Excerpted records below:
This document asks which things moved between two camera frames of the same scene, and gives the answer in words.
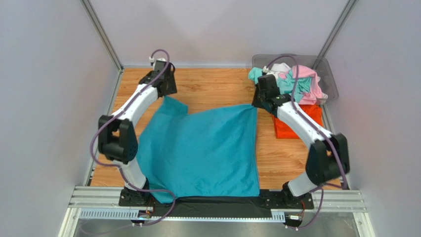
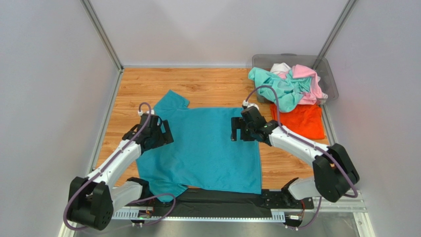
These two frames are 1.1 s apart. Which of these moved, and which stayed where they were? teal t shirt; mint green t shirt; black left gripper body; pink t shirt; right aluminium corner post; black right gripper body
Moved: black right gripper body; black left gripper body
Stayed: mint green t shirt; right aluminium corner post; teal t shirt; pink t shirt
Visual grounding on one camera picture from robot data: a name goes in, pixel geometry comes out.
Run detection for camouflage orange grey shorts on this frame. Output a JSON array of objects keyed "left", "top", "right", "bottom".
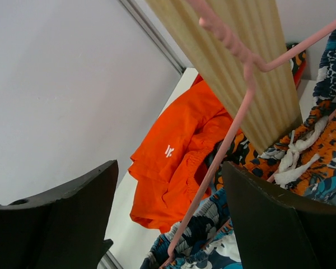
[{"left": 286, "top": 42, "right": 306, "bottom": 76}]

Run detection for wooden clothes rack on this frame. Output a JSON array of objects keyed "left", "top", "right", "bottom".
[{"left": 148, "top": 0, "right": 302, "bottom": 153}]

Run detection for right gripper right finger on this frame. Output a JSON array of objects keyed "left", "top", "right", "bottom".
[{"left": 222, "top": 162, "right": 336, "bottom": 268}]

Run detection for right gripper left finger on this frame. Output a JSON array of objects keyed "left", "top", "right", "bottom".
[{"left": 0, "top": 160, "right": 119, "bottom": 268}]

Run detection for blue orange patterned shorts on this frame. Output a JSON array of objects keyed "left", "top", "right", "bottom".
[{"left": 142, "top": 30, "right": 336, "bottom": 268}]
End of Excerpted records.
# What needs to be done:
Find the lines above that contain the word "camera" and collect them.

# Reply to the exercise:
This document asks which things moved between two camera frames of the same scene, and gives the answer in words.
Visual grounding on one camera picture from robot data: a name goes in, pixel geometry comes out.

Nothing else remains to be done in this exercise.